Sliding filament theory

An impulse travels down the axon and enters the muscle at the neurpmuscular junction causing voltage regulated calcium channels in the axon membrane to open.  Calcium ions from the extracellular fluid flow in to the axon terminal. this causes synaptic vesicles to fuse with the presynaptic membrane and realease the transmitter substance, Acetylcholine into the synaptic cleft.

Acetylcholine (ACh) diffuses across the gap and attached to receptors on the sarcolemma. This causes an action potential (impulse wave) to be sent along the sarcolemma, spreading along the muscle fibre.

Impulse spreads along the sarcolemma.
Once generated the action potential spreads along the sarcolemma and goes deep inside the muscle fibre by going down the T tubules.
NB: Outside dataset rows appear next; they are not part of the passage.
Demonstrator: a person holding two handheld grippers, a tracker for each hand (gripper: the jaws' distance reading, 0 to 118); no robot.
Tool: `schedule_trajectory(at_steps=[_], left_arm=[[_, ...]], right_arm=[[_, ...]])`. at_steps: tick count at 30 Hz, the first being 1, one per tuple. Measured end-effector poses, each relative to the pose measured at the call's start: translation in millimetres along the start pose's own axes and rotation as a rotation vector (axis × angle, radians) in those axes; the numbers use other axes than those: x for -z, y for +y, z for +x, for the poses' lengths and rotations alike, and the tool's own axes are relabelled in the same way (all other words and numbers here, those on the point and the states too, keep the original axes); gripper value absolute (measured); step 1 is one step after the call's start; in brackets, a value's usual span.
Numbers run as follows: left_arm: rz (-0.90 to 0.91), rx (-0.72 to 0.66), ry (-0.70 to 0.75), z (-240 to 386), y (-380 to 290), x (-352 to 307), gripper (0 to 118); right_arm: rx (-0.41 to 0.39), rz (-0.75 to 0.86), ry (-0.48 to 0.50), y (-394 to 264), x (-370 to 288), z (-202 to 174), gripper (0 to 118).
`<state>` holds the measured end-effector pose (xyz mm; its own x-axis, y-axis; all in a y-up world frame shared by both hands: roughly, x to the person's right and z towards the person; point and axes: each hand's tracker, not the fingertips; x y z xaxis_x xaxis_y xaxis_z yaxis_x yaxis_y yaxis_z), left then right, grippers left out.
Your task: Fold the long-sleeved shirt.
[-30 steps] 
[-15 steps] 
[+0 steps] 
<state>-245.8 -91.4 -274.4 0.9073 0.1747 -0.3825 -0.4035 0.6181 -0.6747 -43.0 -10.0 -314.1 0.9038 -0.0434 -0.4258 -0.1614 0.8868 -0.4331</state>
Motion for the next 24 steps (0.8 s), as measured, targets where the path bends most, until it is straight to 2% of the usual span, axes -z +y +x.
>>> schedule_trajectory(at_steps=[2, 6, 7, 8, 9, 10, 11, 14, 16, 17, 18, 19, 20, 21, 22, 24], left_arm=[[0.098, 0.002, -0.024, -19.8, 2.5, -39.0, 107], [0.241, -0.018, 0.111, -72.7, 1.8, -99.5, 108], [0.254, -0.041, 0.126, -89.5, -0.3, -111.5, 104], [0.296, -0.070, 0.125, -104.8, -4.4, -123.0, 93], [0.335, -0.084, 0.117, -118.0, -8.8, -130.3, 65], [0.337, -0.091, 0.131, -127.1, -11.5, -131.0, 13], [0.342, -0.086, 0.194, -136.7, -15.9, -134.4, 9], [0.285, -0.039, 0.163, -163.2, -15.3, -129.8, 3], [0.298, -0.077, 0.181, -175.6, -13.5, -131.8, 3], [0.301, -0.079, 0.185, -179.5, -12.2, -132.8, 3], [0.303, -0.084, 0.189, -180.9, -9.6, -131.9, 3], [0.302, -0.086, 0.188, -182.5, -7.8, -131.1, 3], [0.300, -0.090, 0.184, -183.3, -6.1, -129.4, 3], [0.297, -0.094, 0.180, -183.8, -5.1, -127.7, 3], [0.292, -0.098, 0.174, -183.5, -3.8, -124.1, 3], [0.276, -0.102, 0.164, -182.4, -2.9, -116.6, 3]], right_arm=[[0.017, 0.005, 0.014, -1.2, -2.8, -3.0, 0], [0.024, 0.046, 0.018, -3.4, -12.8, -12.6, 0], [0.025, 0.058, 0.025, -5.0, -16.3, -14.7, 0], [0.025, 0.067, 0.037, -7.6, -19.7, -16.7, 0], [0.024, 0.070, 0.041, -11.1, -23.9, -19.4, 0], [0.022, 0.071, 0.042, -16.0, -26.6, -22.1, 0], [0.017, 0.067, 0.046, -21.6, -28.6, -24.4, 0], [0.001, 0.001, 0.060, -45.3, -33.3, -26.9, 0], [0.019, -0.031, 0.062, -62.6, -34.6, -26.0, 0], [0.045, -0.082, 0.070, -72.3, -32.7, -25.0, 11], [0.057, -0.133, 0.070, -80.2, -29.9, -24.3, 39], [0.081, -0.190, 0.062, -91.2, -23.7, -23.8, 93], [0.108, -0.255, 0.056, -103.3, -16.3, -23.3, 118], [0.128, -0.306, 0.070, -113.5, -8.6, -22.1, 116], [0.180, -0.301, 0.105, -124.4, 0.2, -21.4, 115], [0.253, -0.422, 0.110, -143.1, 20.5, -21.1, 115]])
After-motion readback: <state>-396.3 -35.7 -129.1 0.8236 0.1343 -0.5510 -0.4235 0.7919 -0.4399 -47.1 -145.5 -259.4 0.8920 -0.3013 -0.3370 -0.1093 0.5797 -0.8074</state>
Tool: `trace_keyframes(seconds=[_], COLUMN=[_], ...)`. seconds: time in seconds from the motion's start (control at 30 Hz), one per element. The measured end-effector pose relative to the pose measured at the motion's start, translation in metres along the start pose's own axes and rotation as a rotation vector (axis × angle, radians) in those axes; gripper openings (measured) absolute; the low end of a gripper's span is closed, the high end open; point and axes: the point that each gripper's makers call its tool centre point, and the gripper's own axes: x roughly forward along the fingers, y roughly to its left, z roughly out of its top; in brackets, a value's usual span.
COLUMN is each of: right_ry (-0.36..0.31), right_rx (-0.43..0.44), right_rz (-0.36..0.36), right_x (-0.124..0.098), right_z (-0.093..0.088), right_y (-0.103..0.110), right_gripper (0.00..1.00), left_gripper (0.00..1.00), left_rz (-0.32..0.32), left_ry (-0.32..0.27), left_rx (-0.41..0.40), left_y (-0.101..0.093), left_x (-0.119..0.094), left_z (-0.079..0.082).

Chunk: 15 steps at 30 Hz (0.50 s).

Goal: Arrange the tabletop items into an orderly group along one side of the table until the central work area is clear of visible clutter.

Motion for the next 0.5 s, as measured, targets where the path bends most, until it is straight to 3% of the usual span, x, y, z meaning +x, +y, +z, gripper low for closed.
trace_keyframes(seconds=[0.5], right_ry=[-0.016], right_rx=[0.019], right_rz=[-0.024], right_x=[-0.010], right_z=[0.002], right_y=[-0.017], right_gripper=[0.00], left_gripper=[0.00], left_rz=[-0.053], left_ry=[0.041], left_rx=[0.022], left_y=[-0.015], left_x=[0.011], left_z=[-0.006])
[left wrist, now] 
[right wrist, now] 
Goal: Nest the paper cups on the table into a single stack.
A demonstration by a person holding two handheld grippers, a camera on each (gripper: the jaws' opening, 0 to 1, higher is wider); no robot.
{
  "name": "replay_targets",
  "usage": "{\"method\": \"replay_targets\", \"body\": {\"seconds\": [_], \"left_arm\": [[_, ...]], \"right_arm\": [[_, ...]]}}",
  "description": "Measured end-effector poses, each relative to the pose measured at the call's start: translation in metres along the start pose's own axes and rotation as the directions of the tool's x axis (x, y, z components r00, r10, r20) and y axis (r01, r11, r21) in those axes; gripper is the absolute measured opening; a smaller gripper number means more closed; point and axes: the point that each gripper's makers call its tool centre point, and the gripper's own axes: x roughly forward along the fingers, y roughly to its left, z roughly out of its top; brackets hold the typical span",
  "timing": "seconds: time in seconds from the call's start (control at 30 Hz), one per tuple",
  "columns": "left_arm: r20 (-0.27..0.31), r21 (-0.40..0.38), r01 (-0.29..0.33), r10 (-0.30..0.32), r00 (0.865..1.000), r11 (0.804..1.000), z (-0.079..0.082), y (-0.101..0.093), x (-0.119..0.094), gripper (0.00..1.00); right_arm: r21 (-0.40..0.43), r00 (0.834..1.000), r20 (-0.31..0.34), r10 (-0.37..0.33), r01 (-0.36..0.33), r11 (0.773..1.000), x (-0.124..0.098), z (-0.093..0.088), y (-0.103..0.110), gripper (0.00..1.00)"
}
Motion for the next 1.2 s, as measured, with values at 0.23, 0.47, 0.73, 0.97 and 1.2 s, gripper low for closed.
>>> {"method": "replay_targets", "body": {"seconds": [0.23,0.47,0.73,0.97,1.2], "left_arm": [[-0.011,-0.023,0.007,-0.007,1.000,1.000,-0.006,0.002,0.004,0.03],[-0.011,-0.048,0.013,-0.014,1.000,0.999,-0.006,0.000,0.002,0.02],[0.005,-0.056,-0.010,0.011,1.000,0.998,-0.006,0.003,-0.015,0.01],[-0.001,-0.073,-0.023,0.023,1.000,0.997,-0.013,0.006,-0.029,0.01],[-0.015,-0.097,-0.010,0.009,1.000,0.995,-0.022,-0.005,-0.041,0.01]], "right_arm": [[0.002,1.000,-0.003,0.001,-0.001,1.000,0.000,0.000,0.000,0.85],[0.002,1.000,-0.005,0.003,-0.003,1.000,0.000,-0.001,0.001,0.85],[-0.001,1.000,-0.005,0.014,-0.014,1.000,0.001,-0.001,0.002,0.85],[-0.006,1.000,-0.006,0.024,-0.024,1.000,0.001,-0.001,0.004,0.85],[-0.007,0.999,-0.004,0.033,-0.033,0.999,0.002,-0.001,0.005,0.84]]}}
At this point the action potential triggers teh release of Calxium ions from the sarcoplasmic reticulum.

Calcium is released from the SR: actin sites are activated.  The released Calcium ions bind to Troponin. The troponin changes shape, removing the blocking action of Tropomyosin. The actin active sites are now exposed (the black spot) allowing the myosin heads to attach to the site.

Myosin heads attach to actin forming crossbridges. ATP is broken down.
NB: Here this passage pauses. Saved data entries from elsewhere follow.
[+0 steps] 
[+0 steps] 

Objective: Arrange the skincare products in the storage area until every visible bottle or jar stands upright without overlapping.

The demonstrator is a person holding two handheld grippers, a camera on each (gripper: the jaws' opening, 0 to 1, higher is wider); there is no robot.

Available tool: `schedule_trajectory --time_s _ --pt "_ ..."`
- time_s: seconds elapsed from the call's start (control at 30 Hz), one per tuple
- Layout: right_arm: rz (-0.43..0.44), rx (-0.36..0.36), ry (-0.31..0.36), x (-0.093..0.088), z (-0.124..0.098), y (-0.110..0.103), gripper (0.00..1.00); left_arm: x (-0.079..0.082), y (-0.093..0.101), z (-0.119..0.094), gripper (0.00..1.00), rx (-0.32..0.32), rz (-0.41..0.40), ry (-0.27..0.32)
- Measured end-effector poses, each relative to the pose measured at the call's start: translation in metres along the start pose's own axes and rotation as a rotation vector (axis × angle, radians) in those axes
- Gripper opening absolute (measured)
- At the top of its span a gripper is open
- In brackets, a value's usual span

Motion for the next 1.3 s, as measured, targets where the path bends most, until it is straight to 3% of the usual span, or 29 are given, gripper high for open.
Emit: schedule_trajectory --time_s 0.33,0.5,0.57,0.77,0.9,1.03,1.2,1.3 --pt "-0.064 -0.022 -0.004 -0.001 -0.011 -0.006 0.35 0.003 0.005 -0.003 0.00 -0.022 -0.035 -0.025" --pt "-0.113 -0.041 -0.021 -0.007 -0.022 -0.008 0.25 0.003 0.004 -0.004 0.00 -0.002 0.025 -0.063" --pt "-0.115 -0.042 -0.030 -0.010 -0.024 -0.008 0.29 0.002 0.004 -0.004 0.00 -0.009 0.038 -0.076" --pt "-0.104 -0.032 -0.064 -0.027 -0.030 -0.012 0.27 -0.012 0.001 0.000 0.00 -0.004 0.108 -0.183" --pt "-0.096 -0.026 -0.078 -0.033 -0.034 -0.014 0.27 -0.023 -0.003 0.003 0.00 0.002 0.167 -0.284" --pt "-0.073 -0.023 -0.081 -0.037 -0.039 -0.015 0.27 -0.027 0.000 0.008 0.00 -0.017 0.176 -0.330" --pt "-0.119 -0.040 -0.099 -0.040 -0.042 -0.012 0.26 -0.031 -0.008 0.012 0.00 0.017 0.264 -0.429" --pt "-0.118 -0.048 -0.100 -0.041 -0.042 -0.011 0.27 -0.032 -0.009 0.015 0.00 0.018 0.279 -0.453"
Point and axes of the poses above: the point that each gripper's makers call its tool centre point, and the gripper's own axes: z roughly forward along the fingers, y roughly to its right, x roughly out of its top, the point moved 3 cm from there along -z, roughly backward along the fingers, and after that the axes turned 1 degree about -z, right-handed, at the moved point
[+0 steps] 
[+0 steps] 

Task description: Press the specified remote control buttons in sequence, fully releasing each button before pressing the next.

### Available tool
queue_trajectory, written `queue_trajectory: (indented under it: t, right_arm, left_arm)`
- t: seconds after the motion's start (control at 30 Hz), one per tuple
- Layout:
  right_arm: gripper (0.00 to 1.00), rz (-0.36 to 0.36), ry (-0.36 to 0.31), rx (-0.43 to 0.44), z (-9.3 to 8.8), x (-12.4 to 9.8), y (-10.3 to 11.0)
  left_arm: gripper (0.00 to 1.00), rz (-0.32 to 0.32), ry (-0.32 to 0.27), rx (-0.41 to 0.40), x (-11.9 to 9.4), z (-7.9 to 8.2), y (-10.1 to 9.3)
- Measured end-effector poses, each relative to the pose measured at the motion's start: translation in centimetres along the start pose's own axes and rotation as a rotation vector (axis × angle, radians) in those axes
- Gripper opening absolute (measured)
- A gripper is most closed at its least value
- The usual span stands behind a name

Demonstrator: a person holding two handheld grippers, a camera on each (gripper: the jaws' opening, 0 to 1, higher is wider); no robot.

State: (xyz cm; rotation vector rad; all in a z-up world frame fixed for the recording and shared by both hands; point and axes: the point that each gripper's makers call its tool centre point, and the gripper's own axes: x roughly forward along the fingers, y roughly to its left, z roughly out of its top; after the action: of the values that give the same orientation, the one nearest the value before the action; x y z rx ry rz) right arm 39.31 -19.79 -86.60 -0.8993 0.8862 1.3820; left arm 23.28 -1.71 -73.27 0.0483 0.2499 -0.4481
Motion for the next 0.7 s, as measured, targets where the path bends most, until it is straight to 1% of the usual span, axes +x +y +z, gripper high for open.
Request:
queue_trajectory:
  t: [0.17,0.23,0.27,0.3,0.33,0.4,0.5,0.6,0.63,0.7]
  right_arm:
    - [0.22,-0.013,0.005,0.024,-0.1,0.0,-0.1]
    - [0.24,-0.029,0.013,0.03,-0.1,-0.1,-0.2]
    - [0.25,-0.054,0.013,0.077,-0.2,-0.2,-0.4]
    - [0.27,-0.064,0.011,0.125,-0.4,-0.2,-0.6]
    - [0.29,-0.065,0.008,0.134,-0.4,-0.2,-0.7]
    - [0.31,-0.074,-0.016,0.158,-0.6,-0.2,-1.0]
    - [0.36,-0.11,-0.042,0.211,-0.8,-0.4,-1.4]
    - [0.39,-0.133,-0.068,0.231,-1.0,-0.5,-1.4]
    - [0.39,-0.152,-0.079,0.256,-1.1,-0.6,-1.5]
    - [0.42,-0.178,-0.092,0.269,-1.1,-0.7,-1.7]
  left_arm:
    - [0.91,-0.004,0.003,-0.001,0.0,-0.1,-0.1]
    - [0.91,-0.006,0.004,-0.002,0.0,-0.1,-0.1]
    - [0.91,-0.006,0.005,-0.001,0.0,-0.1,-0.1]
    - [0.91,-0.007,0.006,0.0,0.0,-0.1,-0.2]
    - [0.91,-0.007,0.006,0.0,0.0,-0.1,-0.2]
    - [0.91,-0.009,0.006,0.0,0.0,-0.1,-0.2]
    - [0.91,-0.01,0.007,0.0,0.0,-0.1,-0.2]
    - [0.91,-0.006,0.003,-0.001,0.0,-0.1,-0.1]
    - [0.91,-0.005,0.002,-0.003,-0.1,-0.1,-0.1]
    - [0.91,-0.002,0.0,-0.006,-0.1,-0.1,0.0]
Myosin head performs powerstroke and pulls actin filament. ADP and Pi are released.

Crossbrides detach whilst new ATP molecules attach to myosin head.

ATP is broken down to provide energy for new corss bridge formation.

Ca++ is removed from the cytoplasm, tropomyosin blocks the actin site.

A drop in the stimulus causes Calcium concentration to decrease and muscle to relax.


About Annettevet

I'm a Norwegian practicing as a veterinarian in Durham, England. I`ve recently qualified as a veterinarian at Glasgow University. This is a blog about my experiences as a vet student and now as a veterinarian. “The greatness of a nation and its moral progress can be judged by the way its animals are treated”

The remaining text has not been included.